Selon la jurisprudence, un ministre en exercice ne peut pas voter contre une décision ministérielle gouvernementale. Toutefois, selon l’accord de mardi, les ministres demanderont à Netanyahu de ne pas la limoger et garantiront que cet incident ne se reproduira pas.

Dans la journée, des sources de la coalition auraient dit, selon de multiples médias, que Netanyahu avait pris la décision de ne pas démanteler le gouvernement, « étant refroidi ».

Le Premier ministre Benjamin Netanyahu lors d’une session plénière à la Knesset, le 13 mars 2018 (Hadas Parush / Flash90)

Certains ont accusé Netanyahu de vouloir des élections anticipées afin de conclure un autre mandat avant une possible inculpation pour corruption.

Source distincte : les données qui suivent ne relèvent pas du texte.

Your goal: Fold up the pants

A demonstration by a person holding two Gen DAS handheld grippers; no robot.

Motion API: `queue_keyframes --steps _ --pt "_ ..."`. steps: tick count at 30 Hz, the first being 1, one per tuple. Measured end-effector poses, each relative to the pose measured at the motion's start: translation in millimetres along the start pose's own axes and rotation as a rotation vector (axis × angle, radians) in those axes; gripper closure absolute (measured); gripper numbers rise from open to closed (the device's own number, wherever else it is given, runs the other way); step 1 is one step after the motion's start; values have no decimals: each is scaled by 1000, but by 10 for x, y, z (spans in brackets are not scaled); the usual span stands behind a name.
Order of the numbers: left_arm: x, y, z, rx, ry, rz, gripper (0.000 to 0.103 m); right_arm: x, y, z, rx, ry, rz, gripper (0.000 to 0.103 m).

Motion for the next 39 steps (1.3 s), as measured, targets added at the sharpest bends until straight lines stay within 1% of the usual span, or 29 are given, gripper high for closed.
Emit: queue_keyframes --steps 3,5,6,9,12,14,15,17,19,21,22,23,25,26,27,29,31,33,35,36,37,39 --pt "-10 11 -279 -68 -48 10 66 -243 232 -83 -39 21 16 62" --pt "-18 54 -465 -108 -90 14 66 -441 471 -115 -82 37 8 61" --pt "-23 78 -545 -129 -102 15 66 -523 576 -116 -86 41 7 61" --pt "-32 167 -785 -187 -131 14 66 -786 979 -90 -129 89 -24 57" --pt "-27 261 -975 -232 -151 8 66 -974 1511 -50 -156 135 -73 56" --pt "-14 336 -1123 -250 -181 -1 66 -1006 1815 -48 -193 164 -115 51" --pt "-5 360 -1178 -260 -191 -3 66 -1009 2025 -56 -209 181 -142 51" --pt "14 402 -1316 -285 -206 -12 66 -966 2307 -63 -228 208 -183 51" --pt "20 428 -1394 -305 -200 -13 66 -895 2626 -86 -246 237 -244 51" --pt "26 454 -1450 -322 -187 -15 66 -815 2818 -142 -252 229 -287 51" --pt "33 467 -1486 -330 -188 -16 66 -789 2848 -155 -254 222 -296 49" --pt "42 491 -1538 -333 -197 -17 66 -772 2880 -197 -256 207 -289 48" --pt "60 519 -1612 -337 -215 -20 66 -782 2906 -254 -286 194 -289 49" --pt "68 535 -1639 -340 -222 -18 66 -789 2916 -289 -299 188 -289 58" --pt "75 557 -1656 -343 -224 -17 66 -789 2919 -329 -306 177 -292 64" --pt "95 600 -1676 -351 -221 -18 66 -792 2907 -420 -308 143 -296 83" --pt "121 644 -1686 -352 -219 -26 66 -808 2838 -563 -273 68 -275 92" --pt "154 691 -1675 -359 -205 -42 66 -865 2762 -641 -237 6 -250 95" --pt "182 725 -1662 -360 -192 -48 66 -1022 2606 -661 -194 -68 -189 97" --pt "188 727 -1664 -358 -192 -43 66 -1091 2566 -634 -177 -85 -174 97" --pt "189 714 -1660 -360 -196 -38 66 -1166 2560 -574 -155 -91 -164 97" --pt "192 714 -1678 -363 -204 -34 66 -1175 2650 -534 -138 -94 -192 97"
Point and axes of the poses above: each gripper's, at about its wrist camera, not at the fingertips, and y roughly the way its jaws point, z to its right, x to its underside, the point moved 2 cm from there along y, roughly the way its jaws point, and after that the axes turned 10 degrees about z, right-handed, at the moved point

Liberman avait menacé lundi de quitter la coalition, entraînant par cela de nouvelles élections.

Mais il a adouci le ton mardi.

« Si la ministre Landver n’est pas limogée du gouvernement et que les responsables de la Défense ont la permission et la possibilité d’élaborer un nouveau projet de loi qui sera présenté pour approbation à la Knesset durant la session estivale, il sera alors possible d’éviter un nouveau scrutin », a écrit Liberman sur Facebook.

Les sondages diffusés lundi soir par la principale chaîne de télévision israélienne ont montré que Yisrael Beytenu s’immiscerait à peine à la Knesset.

L’équipe du Times of Israel a contribué à cet article.